Sunday's existing claim management system relies on inefficient manual processes, such as spreadsheets and documents. This has led to slow claim processing times, negatively impacting operational efficiency and customer satisfaction.

Key pain points

Prior to the kickoff, we had discussions with the claims team and development director to discuss the plan of improving the existing claim process to be more efficient. We highlighted key pain points of the existing claim process based on the focus group discussions with the team.
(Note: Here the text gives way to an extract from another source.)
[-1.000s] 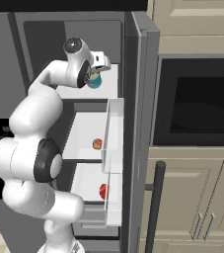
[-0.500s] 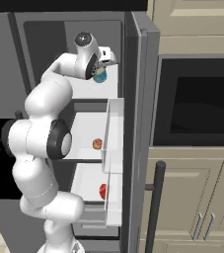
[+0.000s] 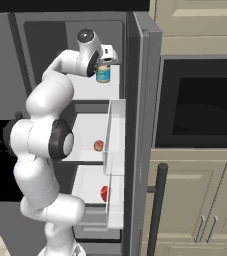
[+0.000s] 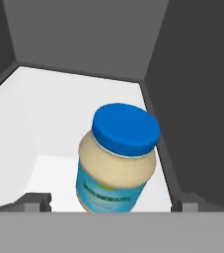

Key pain points of the existing claim process:

  • Lack of transparency and visibility makes it difficult to monitor claim statuses and identify potential bottlenecks
  • Low claim processing rates stem from inefficiencies that hinder the team's ability to process claims quickly and accurately
  • Long claim processing times result from manual data entry and document transfers
  • Increased risks of errors from manual processes lead to inaccuracies and delays in claim settlements

Platform users

Three distinct user roles will use this platform: claim admins, claim assessors, and heads of claims. Each role will have varying levels of access to platform features.

Claim middleware users

Defining goal

Our goal was to develop an MVP version of claim management platform for Sunday Insurance, namely Claim Middleware. This platform will streamline the entire claims lifecycle by enabling the Sunday claims team to seamlessly assess incoming claims, track claims processing status, and delegate claim assignments.

Solution

My task was to design the end-to-end claim processing workflows from pre-assessment, assessment, to assessment results from scratch. Furthermore, I facilitated team understanding of these complex workflows by providing detailed flows with annotations using charts and diagrams.

Proposed features:

  • Claim list with sort and filter capabilities for each column header
  • Comprehensive claim details information for non-optical and optical claims
  • Claim admins can conduct a pre-assessment process immediately after claims are submitted by clients
  • Claim assessors can conduct an assessment process after claims are reviewed by claim admins
  • Head of claims can assign claim admins and claim assessors to handle specific clients
  • Head of claims can disable access and set active date for claim admins and claim assessors for on leave situation
  • Creating new claim manually to accommodate claims submitted via email or WhatsApp message
  • Email notification to track claim status for claims team and clients.
Claim middleware claim list page Claim list page, from where the claims team can view the list of submitted claims, add new claims, and adjust claim settings Claim middleware claim details page Claim details page, which allows the claims team to review claim information and process the claim Claim middleware client configuration page Client configuration, from where clients can be categorized as type 1 (can be processed directly) or 2 (need AdMedika review) Claim middleware claim delegation page Claim delegation, which was one of the most requested features during the pilot phase Claim middleware create claim page Creating claim, which allows the claims team to create a new claim for instances where claims are submitted outside of Jolly super app Jolly user flow User flow for claim submission via Jolly super app, from submitting a claim to viewing claim history and status

Outcomes

Impact

  • MVP version has been successfully released and used by the claims team since early January 2025
  • -70% decrease in average claim processing time from 10 minutes to 3 minutes per claim
  • +150% increase in average claim processing rates from 350 claims to 875 claims per day

Learning

  • Regularly reviewing and receiving feedback from stakeholders throughout the product development process was essential for understanding their needs and pain points, while also ensuring alignment between teams.
  • Although most meetings were conducted online due to differences in office locations, occasional offline meetings provided valuable opportunities to gain deeper insights into their product feedback and observe non-verbal cues.